On 15 February 2019, the Court of Appeal dismissed Balmoral Tanks’ (Balmoral) appeal against the October 2017 CAT judgment upholding the CMA’s decision to fine Balmoral £130,000 for exchanging pricing information with three other suppliers of galvanised steel tanks at a single meeting in July 2012. Although Balmoral refused to join the cartel operated by the three other suppliers, its CEO nonetheless remained at the meeting and shared information about Balmoral’s current and future pricing intentions.

Balmoral appealed to the CAT, arguing that the purpose of the July 2012 meeting was not anti- competitive. Rather, Balmoral’s intention had been to stop unwelcome contacts from the cartel members. The CAT held that the relevant purpose of the meeting was not what a participant hoped to achieve, but what had been arrived at by the end of the meeting. Balmoral attended the meeting knowing or suspecting that the discussion was very likely to touch on problematic areas, which it in fact did. The CAT also found that in circumstances in which all suppliers other than Balmoral were accustomed to fixing prices and sharing pricing information regularly, an exchange of pricing intentions at a single meeting had the potential to affect future prices and therefore constituted an object infringement.

Balmoral appealed to the Court of Appeal on four grounds: (i) the CAT failed to recognise the inconsistency raised by the CMA’s finding that, on the one hand, Balmoral was not part of the main cartel but, on the other, it had unlawfully exchanged information with the members of that very same cartel; (ii) the CAT adopted too strict an approach to the test for object infringements in the context of information exchanges; (iii) the CAT did not properly analyse whether the information exchange at issue had reduced uncertainty; and (iv) the CAT was wrong to conclude that the CMA was entitled to fine Balmoral alone for the information exchange.
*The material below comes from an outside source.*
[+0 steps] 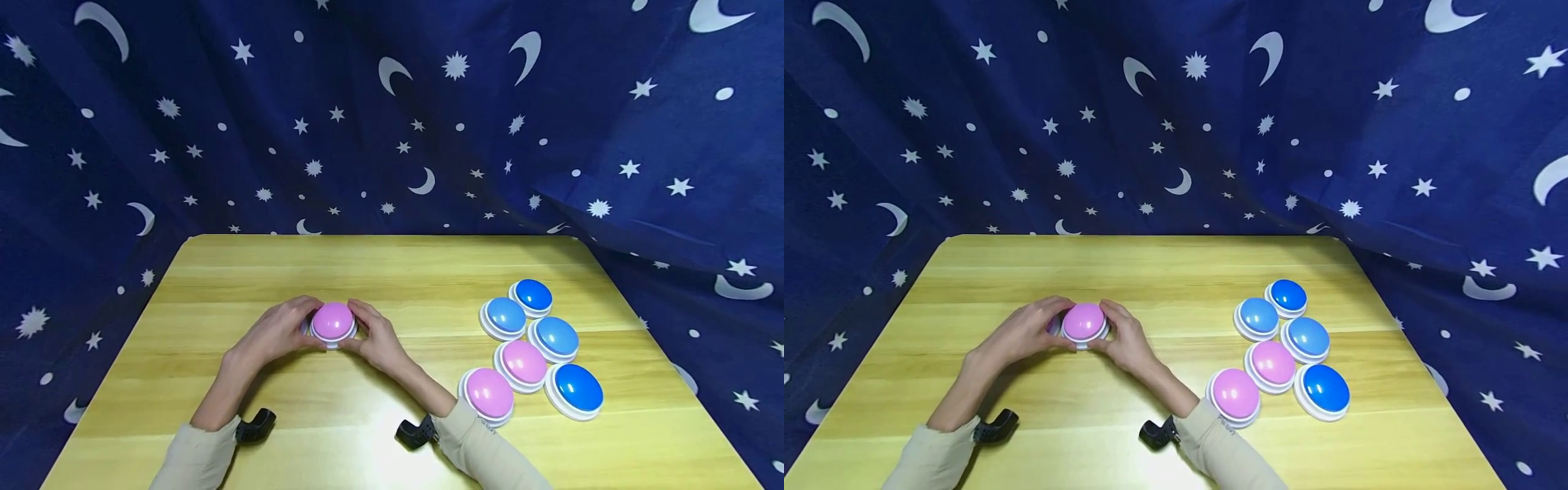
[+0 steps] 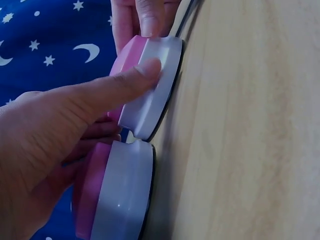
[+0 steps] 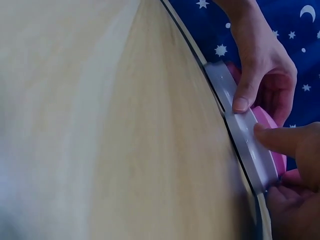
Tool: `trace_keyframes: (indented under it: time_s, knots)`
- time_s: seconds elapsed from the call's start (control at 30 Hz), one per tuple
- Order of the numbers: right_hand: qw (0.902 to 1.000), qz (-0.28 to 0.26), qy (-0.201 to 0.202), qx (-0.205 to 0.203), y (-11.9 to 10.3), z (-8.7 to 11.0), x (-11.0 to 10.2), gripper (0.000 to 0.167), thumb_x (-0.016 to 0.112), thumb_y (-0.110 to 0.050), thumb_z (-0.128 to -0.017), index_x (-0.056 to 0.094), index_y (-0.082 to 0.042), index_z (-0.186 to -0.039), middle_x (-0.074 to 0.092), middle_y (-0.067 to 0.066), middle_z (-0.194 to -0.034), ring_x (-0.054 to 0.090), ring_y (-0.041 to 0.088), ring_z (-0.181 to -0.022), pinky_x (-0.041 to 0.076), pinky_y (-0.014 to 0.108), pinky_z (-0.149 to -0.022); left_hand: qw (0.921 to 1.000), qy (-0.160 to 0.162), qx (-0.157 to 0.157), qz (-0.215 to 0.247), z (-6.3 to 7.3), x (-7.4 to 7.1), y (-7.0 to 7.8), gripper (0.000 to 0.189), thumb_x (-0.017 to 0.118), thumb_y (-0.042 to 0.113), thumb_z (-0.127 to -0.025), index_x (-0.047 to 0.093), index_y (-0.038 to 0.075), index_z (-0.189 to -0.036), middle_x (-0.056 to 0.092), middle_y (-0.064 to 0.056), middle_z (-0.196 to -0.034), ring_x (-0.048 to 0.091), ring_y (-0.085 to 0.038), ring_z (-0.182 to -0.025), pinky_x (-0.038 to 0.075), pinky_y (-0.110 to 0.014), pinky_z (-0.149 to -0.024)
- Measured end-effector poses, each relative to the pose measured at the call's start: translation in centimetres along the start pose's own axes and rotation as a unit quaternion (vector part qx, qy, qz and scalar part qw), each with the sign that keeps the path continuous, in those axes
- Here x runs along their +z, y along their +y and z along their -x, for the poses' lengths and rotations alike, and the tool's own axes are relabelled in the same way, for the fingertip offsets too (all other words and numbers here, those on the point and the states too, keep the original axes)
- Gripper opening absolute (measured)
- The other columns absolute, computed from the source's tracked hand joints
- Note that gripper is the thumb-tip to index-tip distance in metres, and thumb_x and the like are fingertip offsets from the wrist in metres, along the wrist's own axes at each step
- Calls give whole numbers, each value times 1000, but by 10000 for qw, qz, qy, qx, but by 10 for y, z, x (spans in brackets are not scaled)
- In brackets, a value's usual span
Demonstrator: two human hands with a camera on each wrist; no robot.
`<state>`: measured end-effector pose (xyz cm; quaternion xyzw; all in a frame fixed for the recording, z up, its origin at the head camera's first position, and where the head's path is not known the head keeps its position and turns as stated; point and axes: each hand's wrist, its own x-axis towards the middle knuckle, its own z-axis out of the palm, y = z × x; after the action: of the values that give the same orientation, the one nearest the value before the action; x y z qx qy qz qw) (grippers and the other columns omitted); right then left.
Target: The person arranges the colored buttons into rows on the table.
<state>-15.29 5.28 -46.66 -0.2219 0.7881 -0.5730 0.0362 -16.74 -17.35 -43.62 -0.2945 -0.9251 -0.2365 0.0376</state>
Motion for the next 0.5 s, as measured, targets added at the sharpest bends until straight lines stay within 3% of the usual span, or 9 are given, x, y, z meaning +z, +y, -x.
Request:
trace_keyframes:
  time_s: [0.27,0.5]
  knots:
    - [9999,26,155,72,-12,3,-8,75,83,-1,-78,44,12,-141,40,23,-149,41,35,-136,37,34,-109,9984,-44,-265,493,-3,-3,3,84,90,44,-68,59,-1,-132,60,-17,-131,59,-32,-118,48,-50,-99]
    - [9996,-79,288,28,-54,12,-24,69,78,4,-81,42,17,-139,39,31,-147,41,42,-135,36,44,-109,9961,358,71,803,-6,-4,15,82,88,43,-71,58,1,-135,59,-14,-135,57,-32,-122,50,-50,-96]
The Court of Appeal rejected all four arguments. First, despite having “elements in common”, the main cartel and the information exchange were separate infringements: that they both related to pricing did not make the information exchange a sub-set of the main cartel. Second, the CAT had properly applied the correct legal test for when an information exchange would constitute an object infringement and had explained why this applied to a one-off exchange of pricing information in these circumstances. Third, the CAT was not required to analyse participants’ states of mind before and after an information exchange to conclude on whether the exchange had reduced uncertainty between participants. Finally, the CMA was entitled to fine Balmoral for the information exchange, without fining the other participants, who had been sufficiently penalised for their role in the main cartel.